The problem: Search the material for "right" and copy each line in which it is found.

Exercise data:
-- -- --

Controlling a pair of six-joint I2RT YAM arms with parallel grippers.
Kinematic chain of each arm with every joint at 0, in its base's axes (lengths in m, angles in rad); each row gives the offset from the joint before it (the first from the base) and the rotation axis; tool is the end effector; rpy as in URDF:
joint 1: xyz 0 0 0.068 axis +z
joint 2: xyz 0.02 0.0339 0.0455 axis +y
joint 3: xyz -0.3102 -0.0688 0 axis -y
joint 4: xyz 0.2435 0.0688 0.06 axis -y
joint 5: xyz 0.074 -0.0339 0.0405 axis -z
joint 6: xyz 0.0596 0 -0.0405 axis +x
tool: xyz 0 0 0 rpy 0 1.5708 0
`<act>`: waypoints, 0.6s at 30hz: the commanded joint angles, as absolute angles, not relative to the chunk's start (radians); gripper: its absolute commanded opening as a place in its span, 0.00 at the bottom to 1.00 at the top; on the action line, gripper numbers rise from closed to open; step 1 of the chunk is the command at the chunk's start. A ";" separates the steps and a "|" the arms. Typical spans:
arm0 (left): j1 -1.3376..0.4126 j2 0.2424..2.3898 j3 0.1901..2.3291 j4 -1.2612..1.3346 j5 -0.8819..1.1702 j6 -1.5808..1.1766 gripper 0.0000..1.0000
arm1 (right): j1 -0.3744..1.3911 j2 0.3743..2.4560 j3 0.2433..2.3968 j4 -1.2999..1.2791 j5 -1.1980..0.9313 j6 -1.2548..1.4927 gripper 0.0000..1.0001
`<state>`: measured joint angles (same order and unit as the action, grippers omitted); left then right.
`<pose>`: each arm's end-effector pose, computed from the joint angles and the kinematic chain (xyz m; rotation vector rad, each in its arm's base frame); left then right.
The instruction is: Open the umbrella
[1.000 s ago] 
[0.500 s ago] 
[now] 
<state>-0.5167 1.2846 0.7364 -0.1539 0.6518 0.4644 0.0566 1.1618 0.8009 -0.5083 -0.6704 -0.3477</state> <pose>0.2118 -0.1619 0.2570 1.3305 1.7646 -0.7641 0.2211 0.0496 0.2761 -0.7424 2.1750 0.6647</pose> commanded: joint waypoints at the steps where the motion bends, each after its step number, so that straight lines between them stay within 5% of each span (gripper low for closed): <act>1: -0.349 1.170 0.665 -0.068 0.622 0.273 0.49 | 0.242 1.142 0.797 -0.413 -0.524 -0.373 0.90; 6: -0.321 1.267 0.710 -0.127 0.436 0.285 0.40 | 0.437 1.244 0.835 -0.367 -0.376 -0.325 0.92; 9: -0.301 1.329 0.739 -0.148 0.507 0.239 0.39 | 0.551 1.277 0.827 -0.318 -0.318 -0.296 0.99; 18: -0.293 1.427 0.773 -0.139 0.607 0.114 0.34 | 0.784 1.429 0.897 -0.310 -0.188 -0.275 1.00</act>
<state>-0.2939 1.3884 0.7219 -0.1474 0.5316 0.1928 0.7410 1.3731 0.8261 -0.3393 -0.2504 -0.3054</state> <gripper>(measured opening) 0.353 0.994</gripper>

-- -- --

Response to this exercise:
arm1 (right): j1 -0.3744..1.3911 j2 0.3743..2.4560 j3 0.2433..2.3968 j4 -1.2999..1.2791 j5 -1.1980..0.9313 j6 -1.2548..1.4927 gripper 0.0000..1.0001
`<state>`: measured joint angles (same order and unit as the action, grippers omitted); left then right.
`<pose>`: each arm's end-effector pose, computed from the joint angles and the kinematic chain (xyz m; rotation vector rad, each in its arm's base frame); left then right.

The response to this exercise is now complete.